Two former Anthropic researchers are betting $200 million that open-source AI can outpace the big labs at their own game.
Two former Anthropic researchers are betting $200 million that open-source AI can outpace the big labs at their own game.

Mirendil, an AI startup founded by veterans of Anthropic and Google, raised $200 million in seed funding at a $1 billion valuation from Andreessen Horowitz, Kleiner Perkins and Nvidia to build self-improving AI tools for scientists.
"What we are doing is kind of AI for AI for science, as opposed to AI for science," Behnam Neyshabur, Mirendil's chief executive and co-founder, said in an interview. He cited creating a model that can predict a person's risk of developing Alzheimer's disease as one way a customer might use the company's future tools.
The 20-person team includes co-founders Harsh Mehta, Shayan Salehian — an early member of xAI — and Tara Rezaei, an MIT graduate. Neyshabur and Mehta met in 2019 at Google before moving to Anthropic in late 2024 and departing in December 2025, shortly after the launch of Claude Opus 4.5. The startup plans to release a model and product in the coming months.
The bet is that big labs like Anthropic, which now writes more than 80 percent of its own code using Claude, will remain "rational economic actors" in restricting competitors from using their models for AI development, creating a structural opening for an independent player, according to Matt Bornstein, an investor at Andreessen Horowitz.

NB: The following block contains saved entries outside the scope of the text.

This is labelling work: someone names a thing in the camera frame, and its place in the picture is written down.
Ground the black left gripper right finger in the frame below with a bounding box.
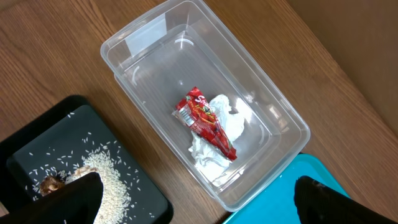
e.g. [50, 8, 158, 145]
[294, 175, 397, 224]

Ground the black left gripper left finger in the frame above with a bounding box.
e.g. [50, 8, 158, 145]
[1, 172, 103, 224]

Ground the white tissue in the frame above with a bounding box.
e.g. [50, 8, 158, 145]
[188, 95, 245, 187]

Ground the red snack wrapper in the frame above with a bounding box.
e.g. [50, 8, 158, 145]
[173, 87, 237, 161]

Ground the black waste tray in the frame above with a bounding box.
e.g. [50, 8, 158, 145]
[1, 95, 174, 223]

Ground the brown food scrap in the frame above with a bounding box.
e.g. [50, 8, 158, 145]
[40, 175, 65, 196]

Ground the pile of white rice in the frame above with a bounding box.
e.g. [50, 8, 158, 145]
[24, 111, 156, 224]

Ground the teal plastic tray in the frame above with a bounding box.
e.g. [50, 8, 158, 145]
[224, 154, 348, 224]

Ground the clear plastic bin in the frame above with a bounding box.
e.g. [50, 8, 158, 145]
[100, 1, 310, 212]

The Competitive Gap in Self-Improving AI
Anthropic's terms of service prohibit using its tools to develop "any products or services that compete with our Services." The company said its policies were standard among major model providers and help prevent foreign adversaries from eroding the U.S. lead in frontier AI. When Anthropic recently released Fable 5, a safety-constrained version of its Mythos model, it also degraded responses to some questions about AI development without notifying users — a practice critics called anticompetitive. The company later made those safeguards visible and subsequently suspended access to both Fable 5 and Mythos 5 indefinitely after the Trump administration imposed export controls.
Neyshabur and Mehta see recursive self-improvement — using AI to help build more advanced AI — as the "shortest path" to accelerating science. Some AI safety researchers have warned that models rewriting their own code without human oversight could lead to capabilities growing rapidly beyond human control. "I don't buy it when people just say, oh, this is not possible," Neyshabur said. "It's just a difficult problem."
Why Investors Are Betting Big on Open-Source AI Research
The $200 million seed round — one of the largest in AI history — places Mirendil alongside other newly formed labs attracting massive capital before launching commercial products. Safe Superintelligence, founded by former OpenAI chief scientist Ilya Sutskever, raised roughly $1 billion in 2024 at a $5 billion valuation. Thinking Machines Lab, led by former OpenAI chief technology officer Mira Murati, secured a $2 billion commitment from investors.
Nvidia's participation signals strategic interest in ensuring its GPUs power the next wave of AI research workloads. The chip maker has been investing in AI startups to drive demand for its hardware, which is used to train and run advanced models.
"We want a future where thousands of labs exist in the world, each of them attacking these important problems of our time," Neyshabur said. "We want to be the one that empowers others to go solve these problems."
Mirendil currently operates out of an office in downtown San Francisco. The company has not disclosed revenue, product details or technical specifications for its technology.
This article is for informational purposes only and does not constitute investment advice.